Сам Иван Михайлович живет на пенсии в любимом своем поэтическом поселке Переделкино. Разумеется, не одной лишь пенсией питается его бюджет: здесь и акции нефтяных концернов, и прибыль с приватизированных месторождений алюминия, и доходы от газеты «Бизнесмен», коей Иван Михайлович теперь владелец. Однако от дел Луговой почти отошел — так, изредка наведывается в Кремль по мелким хозяйственным надобностям. Иван Михайлович не уподобился немощным пенсионерам: он сохранил стать и силу. О диете, докторах, постельном режиме речи, разумеется, нет. Бутылка хорошего бордо, жареное мясо, дружеская компания — вкусы ответственного работника не изменились. Вечерами сидит он на своем участке в обществе верной супруги Алины и старого товарища Германа Басманова, подкидывает сосновые поленья в огонь, смотрит сквозь бокал на игру пламени. Два старых бойца сидят рядом, плечо к плечу, так же точно, как стояли они на идеологических баррикадах всю жизнь. Время иссушило их лица, словно изваяния из кремня, смотрят они на поэтическую природу Подмосковья. Беседовать старым ландскнехтам ни к чему: они все давно знают, и про людей, и друг про друга. Разве что поворошит один из них угли в затухающем костре да похвалит дрова, а другой плеснет вина в бокал да отметит год розлива. Ничто не тревожит их покой. Правда, случается такое, что хрустнет ветка в кустарнике, и тогда Иван Михайлович вскакивает с места.

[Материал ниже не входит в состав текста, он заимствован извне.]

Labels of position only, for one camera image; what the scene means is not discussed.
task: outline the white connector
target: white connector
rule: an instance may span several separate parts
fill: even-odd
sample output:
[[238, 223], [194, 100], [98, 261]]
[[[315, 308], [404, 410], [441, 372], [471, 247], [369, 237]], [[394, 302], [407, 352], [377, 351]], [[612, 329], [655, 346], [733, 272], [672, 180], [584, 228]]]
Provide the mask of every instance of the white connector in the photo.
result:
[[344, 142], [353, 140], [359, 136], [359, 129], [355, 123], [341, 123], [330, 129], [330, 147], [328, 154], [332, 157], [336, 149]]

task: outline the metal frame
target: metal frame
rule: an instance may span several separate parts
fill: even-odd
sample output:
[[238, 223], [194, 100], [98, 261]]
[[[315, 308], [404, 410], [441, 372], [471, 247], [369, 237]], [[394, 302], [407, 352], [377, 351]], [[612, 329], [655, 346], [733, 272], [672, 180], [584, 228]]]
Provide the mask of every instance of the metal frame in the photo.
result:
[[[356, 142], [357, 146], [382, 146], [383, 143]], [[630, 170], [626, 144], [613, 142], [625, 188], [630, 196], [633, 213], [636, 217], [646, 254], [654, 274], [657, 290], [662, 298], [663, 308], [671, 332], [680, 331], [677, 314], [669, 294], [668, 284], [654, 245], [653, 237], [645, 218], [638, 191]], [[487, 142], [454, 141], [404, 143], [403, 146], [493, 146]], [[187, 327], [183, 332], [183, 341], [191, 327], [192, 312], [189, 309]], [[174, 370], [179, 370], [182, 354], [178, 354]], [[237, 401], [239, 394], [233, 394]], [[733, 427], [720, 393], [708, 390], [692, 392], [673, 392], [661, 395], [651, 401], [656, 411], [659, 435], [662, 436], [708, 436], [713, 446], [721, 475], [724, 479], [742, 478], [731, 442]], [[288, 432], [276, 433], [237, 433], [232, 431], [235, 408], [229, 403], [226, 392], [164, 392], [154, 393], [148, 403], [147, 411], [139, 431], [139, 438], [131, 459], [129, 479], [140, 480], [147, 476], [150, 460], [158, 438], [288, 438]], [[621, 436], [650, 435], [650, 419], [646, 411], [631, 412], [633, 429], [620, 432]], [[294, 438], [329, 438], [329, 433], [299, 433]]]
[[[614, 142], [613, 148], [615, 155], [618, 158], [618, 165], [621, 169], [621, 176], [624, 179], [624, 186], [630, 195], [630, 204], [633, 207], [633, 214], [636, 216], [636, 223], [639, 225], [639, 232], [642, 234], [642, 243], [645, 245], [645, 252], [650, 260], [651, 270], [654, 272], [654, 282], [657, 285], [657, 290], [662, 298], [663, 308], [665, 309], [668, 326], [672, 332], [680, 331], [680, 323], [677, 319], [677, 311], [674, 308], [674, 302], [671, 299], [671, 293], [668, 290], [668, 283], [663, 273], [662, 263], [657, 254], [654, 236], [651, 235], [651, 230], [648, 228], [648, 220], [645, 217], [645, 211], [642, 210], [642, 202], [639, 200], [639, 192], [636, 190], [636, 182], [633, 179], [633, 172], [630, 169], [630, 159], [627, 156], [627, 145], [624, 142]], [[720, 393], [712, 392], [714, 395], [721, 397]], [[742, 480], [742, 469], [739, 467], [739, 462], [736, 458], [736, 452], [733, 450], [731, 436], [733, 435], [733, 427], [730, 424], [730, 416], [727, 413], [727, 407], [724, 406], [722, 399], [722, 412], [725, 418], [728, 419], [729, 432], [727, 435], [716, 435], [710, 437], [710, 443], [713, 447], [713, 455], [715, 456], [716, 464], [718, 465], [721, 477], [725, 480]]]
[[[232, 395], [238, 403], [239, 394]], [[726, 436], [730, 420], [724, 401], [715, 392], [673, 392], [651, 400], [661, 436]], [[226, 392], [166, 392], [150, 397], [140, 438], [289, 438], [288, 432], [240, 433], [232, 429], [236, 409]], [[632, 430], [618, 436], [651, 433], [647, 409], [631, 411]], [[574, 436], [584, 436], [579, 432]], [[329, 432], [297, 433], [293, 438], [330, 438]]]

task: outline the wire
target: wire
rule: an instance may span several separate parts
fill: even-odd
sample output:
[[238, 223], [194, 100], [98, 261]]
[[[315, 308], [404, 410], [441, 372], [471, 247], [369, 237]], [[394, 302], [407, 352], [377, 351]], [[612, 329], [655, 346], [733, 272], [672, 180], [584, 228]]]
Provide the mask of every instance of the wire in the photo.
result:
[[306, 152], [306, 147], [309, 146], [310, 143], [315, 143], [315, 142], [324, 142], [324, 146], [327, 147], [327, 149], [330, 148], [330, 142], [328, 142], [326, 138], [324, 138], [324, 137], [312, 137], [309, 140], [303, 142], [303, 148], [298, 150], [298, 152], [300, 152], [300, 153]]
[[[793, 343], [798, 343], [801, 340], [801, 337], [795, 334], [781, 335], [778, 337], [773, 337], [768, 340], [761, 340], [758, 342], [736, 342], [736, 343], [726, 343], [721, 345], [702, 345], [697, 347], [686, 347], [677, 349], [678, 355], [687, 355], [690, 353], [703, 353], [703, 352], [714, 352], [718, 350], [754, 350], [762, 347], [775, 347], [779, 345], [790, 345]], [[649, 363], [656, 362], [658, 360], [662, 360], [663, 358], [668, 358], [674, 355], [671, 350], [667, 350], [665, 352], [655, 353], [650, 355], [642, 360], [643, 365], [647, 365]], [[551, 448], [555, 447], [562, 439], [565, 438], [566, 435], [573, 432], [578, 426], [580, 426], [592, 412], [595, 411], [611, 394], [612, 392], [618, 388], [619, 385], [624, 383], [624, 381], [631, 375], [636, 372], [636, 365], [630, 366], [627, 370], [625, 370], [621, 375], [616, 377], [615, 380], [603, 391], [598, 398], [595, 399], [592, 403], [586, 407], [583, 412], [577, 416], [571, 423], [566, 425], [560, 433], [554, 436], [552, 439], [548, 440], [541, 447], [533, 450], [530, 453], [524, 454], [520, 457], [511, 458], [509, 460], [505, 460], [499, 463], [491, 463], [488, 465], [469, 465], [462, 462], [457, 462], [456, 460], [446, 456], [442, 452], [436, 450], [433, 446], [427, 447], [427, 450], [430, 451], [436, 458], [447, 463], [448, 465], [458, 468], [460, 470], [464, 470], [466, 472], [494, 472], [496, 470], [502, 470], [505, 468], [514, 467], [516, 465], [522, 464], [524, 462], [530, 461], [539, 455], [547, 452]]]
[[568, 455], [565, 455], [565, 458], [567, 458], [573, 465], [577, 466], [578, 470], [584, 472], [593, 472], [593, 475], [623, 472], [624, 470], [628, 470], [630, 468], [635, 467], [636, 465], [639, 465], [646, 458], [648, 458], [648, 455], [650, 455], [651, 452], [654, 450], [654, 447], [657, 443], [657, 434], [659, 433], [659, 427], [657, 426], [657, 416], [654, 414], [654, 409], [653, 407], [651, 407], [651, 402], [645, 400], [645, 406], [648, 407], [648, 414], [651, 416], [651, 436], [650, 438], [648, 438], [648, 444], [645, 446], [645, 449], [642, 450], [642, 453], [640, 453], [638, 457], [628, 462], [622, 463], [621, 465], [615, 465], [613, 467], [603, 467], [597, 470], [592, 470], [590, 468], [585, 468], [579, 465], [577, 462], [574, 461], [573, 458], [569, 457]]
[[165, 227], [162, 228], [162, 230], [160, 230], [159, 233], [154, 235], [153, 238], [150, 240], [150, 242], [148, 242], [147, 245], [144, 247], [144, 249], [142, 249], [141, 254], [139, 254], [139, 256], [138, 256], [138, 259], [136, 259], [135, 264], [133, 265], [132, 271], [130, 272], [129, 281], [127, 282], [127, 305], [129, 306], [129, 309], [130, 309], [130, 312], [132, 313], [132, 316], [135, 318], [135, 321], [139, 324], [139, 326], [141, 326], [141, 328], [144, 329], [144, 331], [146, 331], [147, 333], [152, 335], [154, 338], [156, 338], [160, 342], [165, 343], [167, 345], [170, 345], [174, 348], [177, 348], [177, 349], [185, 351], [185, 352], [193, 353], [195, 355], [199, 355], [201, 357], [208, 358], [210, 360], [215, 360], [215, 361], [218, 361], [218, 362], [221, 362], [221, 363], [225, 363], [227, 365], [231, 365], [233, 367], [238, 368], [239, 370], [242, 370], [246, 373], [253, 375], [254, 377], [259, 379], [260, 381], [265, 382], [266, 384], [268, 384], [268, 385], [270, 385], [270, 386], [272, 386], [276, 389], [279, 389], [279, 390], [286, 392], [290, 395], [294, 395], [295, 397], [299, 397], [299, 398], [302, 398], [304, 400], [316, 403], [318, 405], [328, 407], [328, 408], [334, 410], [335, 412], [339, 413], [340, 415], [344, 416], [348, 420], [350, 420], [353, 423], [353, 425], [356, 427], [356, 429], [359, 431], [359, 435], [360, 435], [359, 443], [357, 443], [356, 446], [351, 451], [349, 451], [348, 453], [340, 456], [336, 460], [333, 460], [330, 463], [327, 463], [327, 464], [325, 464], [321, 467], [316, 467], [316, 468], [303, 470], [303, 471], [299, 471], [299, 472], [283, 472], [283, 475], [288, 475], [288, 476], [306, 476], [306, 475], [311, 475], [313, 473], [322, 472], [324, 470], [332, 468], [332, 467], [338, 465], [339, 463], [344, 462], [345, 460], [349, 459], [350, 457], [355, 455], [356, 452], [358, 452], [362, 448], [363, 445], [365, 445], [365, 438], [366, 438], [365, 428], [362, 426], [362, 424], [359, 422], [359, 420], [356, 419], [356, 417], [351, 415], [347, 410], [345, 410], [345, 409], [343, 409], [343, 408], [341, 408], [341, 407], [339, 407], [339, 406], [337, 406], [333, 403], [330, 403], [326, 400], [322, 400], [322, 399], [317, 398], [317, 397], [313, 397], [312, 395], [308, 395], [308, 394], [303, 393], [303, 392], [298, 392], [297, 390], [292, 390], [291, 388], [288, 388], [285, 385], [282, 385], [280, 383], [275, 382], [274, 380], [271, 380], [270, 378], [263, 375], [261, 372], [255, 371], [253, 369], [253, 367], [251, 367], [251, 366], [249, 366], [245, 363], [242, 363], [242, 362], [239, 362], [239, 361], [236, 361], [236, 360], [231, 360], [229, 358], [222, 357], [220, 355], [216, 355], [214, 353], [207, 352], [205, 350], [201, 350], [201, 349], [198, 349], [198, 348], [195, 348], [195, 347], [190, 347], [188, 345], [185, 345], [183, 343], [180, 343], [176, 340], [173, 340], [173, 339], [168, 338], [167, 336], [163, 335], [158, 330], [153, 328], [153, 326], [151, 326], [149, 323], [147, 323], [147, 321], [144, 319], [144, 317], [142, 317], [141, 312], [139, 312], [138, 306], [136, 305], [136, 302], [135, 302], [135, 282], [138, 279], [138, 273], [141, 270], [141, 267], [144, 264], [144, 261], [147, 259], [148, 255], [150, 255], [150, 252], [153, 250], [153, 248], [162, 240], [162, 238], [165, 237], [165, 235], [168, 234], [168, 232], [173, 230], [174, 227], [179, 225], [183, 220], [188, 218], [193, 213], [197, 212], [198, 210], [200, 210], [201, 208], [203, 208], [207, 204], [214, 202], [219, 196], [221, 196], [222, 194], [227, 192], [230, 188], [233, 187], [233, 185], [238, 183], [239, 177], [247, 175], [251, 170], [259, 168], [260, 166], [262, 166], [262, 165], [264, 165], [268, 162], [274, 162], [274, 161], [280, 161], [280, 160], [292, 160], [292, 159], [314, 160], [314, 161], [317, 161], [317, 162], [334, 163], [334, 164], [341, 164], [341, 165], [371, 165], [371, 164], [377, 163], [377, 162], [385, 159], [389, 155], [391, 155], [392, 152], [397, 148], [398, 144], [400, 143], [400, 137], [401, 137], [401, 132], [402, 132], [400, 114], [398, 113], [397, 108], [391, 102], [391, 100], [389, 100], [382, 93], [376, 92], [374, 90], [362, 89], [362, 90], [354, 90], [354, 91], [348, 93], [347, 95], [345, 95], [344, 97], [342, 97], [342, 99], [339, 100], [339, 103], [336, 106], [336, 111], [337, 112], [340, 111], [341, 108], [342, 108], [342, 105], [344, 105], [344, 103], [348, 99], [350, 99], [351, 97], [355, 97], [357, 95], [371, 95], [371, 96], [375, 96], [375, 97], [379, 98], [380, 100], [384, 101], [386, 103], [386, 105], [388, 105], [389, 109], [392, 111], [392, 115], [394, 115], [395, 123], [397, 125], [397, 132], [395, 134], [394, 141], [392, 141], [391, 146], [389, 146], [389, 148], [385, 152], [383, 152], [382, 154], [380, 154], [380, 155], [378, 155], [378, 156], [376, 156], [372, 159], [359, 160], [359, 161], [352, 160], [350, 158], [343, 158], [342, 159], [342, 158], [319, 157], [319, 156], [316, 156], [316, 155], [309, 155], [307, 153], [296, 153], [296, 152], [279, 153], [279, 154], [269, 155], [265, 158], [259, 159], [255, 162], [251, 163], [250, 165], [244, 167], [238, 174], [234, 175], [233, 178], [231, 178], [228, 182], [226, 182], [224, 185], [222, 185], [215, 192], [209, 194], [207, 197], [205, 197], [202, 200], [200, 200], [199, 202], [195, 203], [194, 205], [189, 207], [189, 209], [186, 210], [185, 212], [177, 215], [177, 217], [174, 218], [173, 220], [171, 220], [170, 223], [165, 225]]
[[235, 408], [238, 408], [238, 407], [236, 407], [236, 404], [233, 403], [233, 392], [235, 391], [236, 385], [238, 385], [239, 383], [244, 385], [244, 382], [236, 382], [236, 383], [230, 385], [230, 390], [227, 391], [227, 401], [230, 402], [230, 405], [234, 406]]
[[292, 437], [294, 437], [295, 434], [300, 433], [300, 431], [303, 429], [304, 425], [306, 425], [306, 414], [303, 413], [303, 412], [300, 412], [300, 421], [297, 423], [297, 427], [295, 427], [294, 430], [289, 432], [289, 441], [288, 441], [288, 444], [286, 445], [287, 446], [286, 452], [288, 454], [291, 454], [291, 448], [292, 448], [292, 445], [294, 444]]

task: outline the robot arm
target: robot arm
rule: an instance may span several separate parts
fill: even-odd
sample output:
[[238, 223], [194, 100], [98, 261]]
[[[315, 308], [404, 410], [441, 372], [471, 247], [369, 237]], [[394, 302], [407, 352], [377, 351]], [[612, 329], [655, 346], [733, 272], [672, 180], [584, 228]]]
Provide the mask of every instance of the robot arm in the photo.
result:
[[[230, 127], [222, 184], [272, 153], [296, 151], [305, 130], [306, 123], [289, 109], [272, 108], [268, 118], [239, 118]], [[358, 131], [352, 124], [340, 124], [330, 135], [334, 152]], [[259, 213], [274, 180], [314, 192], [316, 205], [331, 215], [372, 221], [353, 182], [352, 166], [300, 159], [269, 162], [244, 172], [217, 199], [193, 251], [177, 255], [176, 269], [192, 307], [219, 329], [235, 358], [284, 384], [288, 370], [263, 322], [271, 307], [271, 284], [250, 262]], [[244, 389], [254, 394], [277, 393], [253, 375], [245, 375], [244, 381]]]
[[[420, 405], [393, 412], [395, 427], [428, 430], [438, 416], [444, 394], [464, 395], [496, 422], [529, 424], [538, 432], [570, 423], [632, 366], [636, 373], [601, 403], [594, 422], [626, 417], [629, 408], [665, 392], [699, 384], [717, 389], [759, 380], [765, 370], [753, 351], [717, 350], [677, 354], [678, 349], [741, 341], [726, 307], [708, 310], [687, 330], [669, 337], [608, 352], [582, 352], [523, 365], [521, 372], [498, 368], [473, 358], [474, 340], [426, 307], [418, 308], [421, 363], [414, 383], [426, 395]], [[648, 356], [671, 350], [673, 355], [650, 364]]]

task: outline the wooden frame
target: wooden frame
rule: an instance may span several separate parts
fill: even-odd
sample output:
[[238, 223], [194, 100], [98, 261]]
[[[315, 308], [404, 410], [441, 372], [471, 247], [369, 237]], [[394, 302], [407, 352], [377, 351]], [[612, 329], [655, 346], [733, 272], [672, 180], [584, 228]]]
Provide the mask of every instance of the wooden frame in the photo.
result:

— Ты слышал? — спрашивает Луговой. — Тень видел?
— Какую тень? — Басманов не видел ничего.
— Женщина в длинном платье. Вся черная, как тень.
— Через забор, думаешь, перелезла? Собаку спусти.
— Показалось, — говорит Луговой и садится опять. Он знает, что это была старуха Герилья, которая бродит по кустам вокруг его дома. Он знает, что рано или поздно старуха снова встанет у него на пути. Он уверен, что Герилья не угомонится, пока не убьет его, — и он ждет Марианну всякий день. Порой просыпается он среди ночи, сидит на постели, слушает. То половица скрипнет в старом доме, то ставня хлопнет.